For each line in the material below that holds "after", copy that line.

SUPPLIED DATA:
----

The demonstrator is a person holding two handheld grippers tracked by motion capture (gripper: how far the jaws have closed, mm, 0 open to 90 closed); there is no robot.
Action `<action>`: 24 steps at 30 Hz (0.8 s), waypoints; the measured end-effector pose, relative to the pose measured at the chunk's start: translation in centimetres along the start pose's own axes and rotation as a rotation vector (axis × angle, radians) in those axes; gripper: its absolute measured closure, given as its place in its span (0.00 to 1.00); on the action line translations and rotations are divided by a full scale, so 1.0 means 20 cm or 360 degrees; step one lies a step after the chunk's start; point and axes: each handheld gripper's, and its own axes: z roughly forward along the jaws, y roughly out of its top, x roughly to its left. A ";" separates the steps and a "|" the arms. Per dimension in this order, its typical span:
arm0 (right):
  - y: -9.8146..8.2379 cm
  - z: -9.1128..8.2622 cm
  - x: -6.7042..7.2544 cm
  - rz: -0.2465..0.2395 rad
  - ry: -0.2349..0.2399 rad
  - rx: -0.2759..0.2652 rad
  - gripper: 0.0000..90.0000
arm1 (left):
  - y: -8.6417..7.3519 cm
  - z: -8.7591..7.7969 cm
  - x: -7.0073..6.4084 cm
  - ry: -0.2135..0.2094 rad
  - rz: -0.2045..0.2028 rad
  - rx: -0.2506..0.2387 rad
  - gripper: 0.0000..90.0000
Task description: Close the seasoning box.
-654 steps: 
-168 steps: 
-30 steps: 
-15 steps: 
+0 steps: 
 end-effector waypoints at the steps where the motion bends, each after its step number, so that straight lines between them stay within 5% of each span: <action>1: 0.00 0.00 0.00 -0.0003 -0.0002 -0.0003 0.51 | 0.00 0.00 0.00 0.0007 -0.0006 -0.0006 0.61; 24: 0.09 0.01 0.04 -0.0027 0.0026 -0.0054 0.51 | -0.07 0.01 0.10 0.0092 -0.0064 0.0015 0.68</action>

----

SOLVED PROBLEM:
Action `<action>`: 24 steps at 30 Hz (0.8 s), waypoints; the measured end-effector pose, relative to the pose measured at the chunk's start: translation in centimetres along the start pose's own axes and rotation as a rotation vector (axis × angle, radians) in those axes; gripper: its absolute measured closure, given as its place in its span (0.00 to 1.00); on the action line translations and rotations are divided by a full scale, so 1.0 means 20 cm or 360 degrees; step one lies a step after the chunk's start; point and axes: each handheld gripper's, and its own axes: z roughly forward along the jaws, y roughly out of its top, x roughly to its left. A ";" separates the steps and a "|" the arms. Per dimension in this order, its typical span:
 end-effector waypoints at the steps where the motion bends, each after its step number, so that straight lines between them stay within 5% of each span: <action>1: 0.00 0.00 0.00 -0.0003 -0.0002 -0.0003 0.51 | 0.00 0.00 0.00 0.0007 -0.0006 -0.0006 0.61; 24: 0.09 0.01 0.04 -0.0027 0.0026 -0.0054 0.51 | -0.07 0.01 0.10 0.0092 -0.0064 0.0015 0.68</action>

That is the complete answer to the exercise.